> _ACTIVITY_
With the images omitted, return all of the entries exactly as they stand.

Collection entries
○ ○ ○

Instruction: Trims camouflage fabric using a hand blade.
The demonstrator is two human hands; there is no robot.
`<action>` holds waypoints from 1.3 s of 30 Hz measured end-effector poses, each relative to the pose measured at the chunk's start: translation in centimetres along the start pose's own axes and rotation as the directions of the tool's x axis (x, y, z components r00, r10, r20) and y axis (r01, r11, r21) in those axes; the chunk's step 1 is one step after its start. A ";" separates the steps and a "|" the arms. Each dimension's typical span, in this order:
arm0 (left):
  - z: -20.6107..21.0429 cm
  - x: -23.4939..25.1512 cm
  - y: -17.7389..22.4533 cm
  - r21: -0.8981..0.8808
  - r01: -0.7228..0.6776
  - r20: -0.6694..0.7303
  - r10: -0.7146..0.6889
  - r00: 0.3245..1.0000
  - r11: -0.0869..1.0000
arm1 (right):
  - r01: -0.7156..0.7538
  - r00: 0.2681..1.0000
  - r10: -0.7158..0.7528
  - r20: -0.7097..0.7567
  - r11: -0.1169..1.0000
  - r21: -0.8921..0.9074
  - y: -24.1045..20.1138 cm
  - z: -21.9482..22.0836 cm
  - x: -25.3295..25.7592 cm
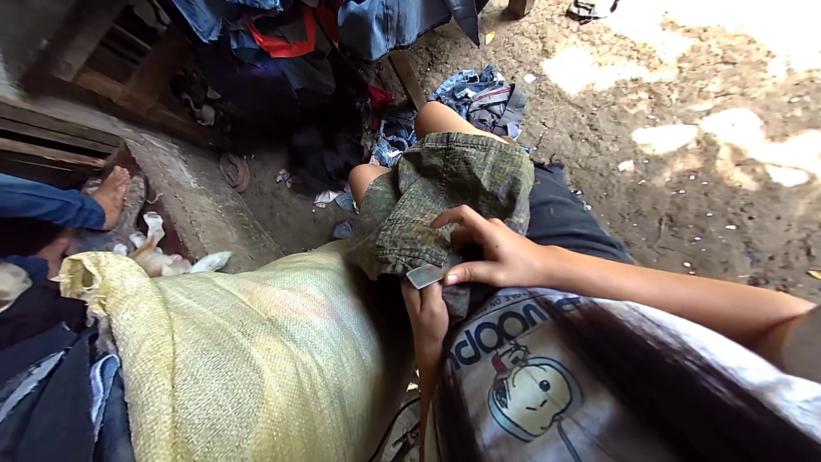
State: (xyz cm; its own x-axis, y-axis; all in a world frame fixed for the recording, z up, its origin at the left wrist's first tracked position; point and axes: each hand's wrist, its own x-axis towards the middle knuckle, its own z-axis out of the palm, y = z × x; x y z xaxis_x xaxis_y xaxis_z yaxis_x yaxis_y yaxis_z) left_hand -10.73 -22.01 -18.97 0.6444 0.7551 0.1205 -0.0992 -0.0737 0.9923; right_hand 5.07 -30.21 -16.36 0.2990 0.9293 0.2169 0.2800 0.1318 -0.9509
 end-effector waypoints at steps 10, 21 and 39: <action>1.5 0.6 4.0 0.026 0.029 -0.029 -0.028 0.999 0.999 | 0.048 0.999 -0.047 -0.027 0.998 0.035 0.1 -0.1 0.1; 1.8 1.2 3.6 0.010 0.103 -0.024 -0.102 0.994 0.995 | -0.005 1.000 0.003 0.013 0.992 0.126 -0.1 0.0 1.1; 1.4 2.4 4.2 0.232 0.032 -0.112 -0.006 0.994 0.972 | -0.208 0.977 0.161 0.137 0.859 0.468 -0.6 -0.8 2.3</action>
State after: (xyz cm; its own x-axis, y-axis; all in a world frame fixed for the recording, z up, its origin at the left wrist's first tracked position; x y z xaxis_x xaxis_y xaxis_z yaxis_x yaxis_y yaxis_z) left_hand -8.55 -21.36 -14.44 0.5562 0.8236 0.1110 0.1002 -0.1991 0.9748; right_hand 6.33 -28.45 -15.06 0.2122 0.9768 0.0281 -0.2491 0.0818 -0.9650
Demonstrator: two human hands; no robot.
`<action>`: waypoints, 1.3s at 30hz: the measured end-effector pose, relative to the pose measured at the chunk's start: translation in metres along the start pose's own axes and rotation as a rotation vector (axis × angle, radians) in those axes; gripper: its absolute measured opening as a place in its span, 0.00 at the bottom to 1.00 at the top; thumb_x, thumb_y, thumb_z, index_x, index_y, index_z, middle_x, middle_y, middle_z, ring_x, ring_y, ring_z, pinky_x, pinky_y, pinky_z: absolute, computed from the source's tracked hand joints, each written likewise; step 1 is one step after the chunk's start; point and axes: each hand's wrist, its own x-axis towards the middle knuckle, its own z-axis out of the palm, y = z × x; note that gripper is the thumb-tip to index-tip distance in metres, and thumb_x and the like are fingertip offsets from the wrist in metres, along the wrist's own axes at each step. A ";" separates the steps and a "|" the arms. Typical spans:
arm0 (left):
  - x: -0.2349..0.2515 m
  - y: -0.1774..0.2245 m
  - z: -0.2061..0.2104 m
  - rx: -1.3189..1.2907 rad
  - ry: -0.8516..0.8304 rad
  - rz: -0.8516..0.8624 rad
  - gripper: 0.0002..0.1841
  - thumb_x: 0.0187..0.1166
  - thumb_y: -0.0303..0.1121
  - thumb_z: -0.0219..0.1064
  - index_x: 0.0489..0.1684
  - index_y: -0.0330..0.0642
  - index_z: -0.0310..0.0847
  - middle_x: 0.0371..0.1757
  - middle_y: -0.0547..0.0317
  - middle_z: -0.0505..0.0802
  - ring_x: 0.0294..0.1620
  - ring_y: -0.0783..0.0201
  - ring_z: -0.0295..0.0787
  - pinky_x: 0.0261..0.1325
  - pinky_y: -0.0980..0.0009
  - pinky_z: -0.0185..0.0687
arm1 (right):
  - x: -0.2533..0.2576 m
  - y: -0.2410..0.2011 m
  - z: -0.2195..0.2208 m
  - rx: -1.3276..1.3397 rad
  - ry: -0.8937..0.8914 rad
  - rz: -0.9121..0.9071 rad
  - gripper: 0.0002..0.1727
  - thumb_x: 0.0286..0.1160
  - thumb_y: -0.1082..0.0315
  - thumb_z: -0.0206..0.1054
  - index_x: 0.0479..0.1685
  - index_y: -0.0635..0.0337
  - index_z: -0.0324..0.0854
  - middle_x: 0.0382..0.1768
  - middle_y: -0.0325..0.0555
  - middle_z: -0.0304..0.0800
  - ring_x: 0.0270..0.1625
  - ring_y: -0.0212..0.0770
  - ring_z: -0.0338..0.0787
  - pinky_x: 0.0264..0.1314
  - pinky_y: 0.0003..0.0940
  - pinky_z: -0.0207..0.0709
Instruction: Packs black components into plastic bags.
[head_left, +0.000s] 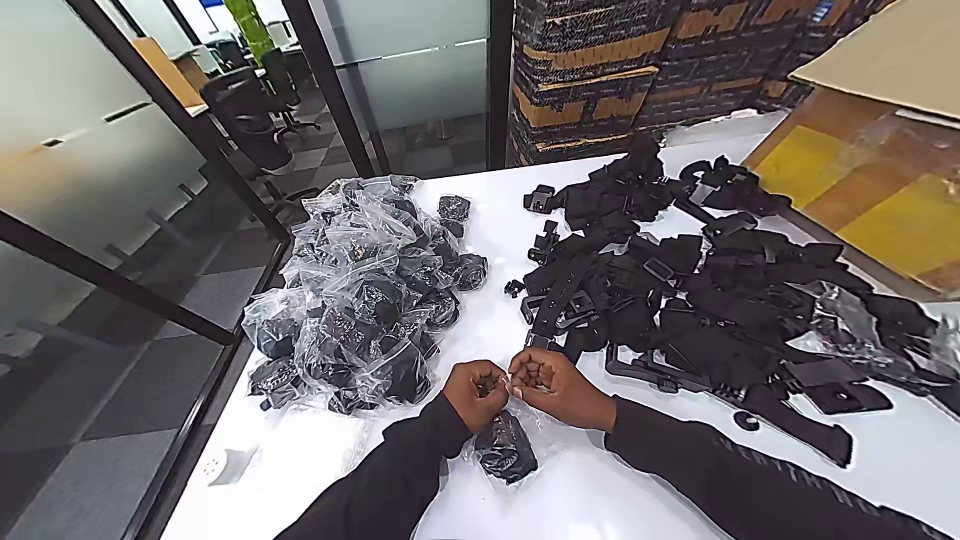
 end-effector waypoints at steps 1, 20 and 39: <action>0.000 0.000 0.000 0.005 0.013 0.004 0.07 0.75 0.29 0.68 0.35 0.32 0.86 0.24 0.60 0.90 0.21 0.74 0.84 0.28 0.75 0.84 | 0.000 0.000 0.000 0.001 -0.002 -0.001 0.14 0.69 0.77 0.73 0.52 0.60 0.80 0.35 0.34 0.90 0.36 0.28 0.90 0.44 0.26 0.87; 0.003 0.003 0.000 -0.067 0.111 -0.035 0.05 0.76 0.27 0.66 0.35 0.34 0.84 0.21 0.65 0.88 0.20 0.76 0.83 0.28 0.76 0.83 | 0.000 -0.001 -0.002 -0.031 -0.011 0.034 0.15 0.69 0.78 0.72 0.54 0.60 0.79 0.35 0.33 0.89 0.35 0.26 0.89 0.42 0.24 0.86; 0.001 0.003 -0.001 0.002 0.035 -0.033 0.06 0.76 0.29 0.67 0.36 0.33 0.86 0.23 0.63 0.89 0.21 0.76 0.82 0.28 0.76 0.81 | 0.001 -0.001 -0.004 0.009 -0.010 0.051 0.17 0.70 0.78 0.72 0.56 0.59 0.78 0.33 0.33 0.90 0.33 0.27 0.89 0.40 0.24 0.85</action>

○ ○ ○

> _RESULT FOR THIS TASK_
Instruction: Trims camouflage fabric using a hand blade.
The demonstrator is two human hands; there is no robot.
`<action>` holds waypoints from 1.3 s of 30 Hz measured end-effector poses, each relative to the pose measured at the chunk's start: translation in centimetres along the start pose's own axes and rotation as the directions of the tool's x axis (x, y, z components r00, r10, r20) and y axis (r01, r11, r21) in those axes; the chunk's step 1 is one step after its start. A ";" separates the steps and a "|" the arms. Each dimension's typical span, in this order:
arm0 (left):
  - z: -20.6107..21.0429 cm
  - x: -23.4939..25.1512 cm
  - y: -17.7389..22.4533 cm
  - r21: -0.8981..0.8808
  - r01: -0.7228..0.6776
  - r20: -0.6694..0.7303
  - r10: -0.7146..0.6889
  - r00: 0.3245..1.0000
  - r11: -0.0869..1.0000
arm1 (right):
  - r01: -0.7156..0.7538
  - r00: 0.2681..1.0000
  - r10: -0.7158..0.7528
  - r20: -0.7097..0.7567
  - r11: -0.1169..1.0000
  - r21: -0.8921..0.9074
  - y: -24.1045..20.1138 cm
  - z: -21.9482..22.0836 cm
  - x: -25.3295..25.7592 cm
State: (xyz cm; its own x-axis, y-axis; all in a world frame fixed for the recording, z up, its origin at the left wrist's first tracked position; point and axes: each hand's wrist, its own x-axis towards the middle knuckle, its own z-axis out of the palm, y = z × x; x y z xaxis_x xaxis_y xaxis_z yaxis_x yaxis_y yaxis_z) left_hand -10.73 -22.01 -18.97 0.6444 0.7551 0.1205 -0.0992 -0.0737 0.9923; right_hand 5.07 -30.21 -16.36 0.2990 0.9293 0.2169 0.2800 0.1318 -0.9509
 end-effector waypoints at steps 10, 21 and 39: <action>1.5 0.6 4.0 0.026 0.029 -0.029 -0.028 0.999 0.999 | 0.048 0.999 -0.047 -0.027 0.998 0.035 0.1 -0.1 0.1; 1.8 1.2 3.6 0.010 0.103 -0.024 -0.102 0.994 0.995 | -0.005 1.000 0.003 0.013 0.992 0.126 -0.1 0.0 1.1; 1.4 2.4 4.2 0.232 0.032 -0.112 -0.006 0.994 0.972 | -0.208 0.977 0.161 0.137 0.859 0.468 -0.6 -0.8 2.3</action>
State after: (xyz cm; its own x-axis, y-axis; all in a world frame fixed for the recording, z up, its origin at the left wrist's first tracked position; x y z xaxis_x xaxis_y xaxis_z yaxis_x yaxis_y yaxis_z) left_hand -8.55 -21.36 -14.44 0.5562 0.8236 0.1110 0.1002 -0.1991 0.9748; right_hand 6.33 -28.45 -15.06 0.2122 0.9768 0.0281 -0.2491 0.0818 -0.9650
Demonstrator: two human hands; no robot.
`<action>`: waypoints, 1.3s at 30hz: the measured end-effector pose, relative to the pose measured at the chunk's start: translation in metres along the start pose's own axes and rotation as a rotation vector (axis × angle, radians) in those axes; gripper: its absolute measured opening as a place in its span, 0.00 at the bottom to 1.00 at the top; thumb_x, thumb_y, thumb_z, index_x, index_y, index_z, middle_x, middle_y, middle_z, ring_x, ring_y, ring_z, pinky_x, pinky_y, pinky_z: absolute, computed from the source's tracked hand joints, each written likewise; step 1 is one step after the chunk's start; point and axes: each hand's wrist, its own x-axis towards the middle knuckle, its own z-axis out of the palm, y = z × x; note that gripper is the thumb-tip to index-tip distance in metres, and thumb_x and the like are fingertip offsets from the wrist in metres, along the wrist's own axes at each step. A ";" separates the steps and a "|" the arms. Typical spans:
arm0 (left):
  - x: -0.2349..0.2515 m
  - y: -0.1774..0.2245 m
  - z: -0.2061..0.2104 m
  - rx: -1.3189..1.2907 rad
  - ry: -0.8516..0.8304 rad
  - rz: -0.8516..0.8624 rad
  - gripper: 0.0002..0.1841
  - thumb_x: 0.0187..0.1166
  - thumb_y: -0.0303..0.1121
  - thumb_z: -0.0219..0.1064
  - index_x: 0.0489..0.1684
  - index_y: -0.0330..0.0642
  - index_z: -0.0310..0.0847
  - middle_x: 0.0371..0.1757
  - middle_y: -0.0547..0.0317
  - middle_z: -0.0505..0.0802
  - ring_x: 0.0294..0.1620
  - ring_y: -0.0783..0.0201
  - ring_z: -0.0295..0.0787
  - pinky_x: 0.0261..0.1325
  - pinky_y: -0.0980..0.0009
  - pinky_z: -0.0185..0.0687
arm1 (right):
  - x: -0.2533..0.2576 m
  - y: -0.2410..0.2011 m
  - z: -0.2195..0.2208 m
  - rx: -1.3276..1.3397 rad
  - ry: -0.8937..0.8914 rad
  - rz: -0.9121..0.9071 rad
  - gripper: 0.0002..0.1727
  - thumb_x: 0.0286..0.1160
  - thumb_y: -0.1082..0.0315
  - thumb_z: -0.0206..0.1054
  - index_x: 0.0479..0.1685
  - index_y: -0.0635..0.0337
  - index_z: -0.0324..0.0854
  - middle_x: 0.0382..0.1768
  - middle_y: -0.0325..0.0555
  - middle_z: -0.0304..0.0800
  - ring_x: 0.0270..0.1625
  - ring_y: -0.0212..0.0770
  - ring_z: -0.0338..0.0787
  - pinky_x: 0.0264..0.1314
  - pinky_y: 0.0003..0.0940
  - pinky_z: -0.0207..0.0709
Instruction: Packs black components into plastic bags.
[head_left, +0.000s] 
 end-effector waypoints at steps 1, 20 and 39: <action>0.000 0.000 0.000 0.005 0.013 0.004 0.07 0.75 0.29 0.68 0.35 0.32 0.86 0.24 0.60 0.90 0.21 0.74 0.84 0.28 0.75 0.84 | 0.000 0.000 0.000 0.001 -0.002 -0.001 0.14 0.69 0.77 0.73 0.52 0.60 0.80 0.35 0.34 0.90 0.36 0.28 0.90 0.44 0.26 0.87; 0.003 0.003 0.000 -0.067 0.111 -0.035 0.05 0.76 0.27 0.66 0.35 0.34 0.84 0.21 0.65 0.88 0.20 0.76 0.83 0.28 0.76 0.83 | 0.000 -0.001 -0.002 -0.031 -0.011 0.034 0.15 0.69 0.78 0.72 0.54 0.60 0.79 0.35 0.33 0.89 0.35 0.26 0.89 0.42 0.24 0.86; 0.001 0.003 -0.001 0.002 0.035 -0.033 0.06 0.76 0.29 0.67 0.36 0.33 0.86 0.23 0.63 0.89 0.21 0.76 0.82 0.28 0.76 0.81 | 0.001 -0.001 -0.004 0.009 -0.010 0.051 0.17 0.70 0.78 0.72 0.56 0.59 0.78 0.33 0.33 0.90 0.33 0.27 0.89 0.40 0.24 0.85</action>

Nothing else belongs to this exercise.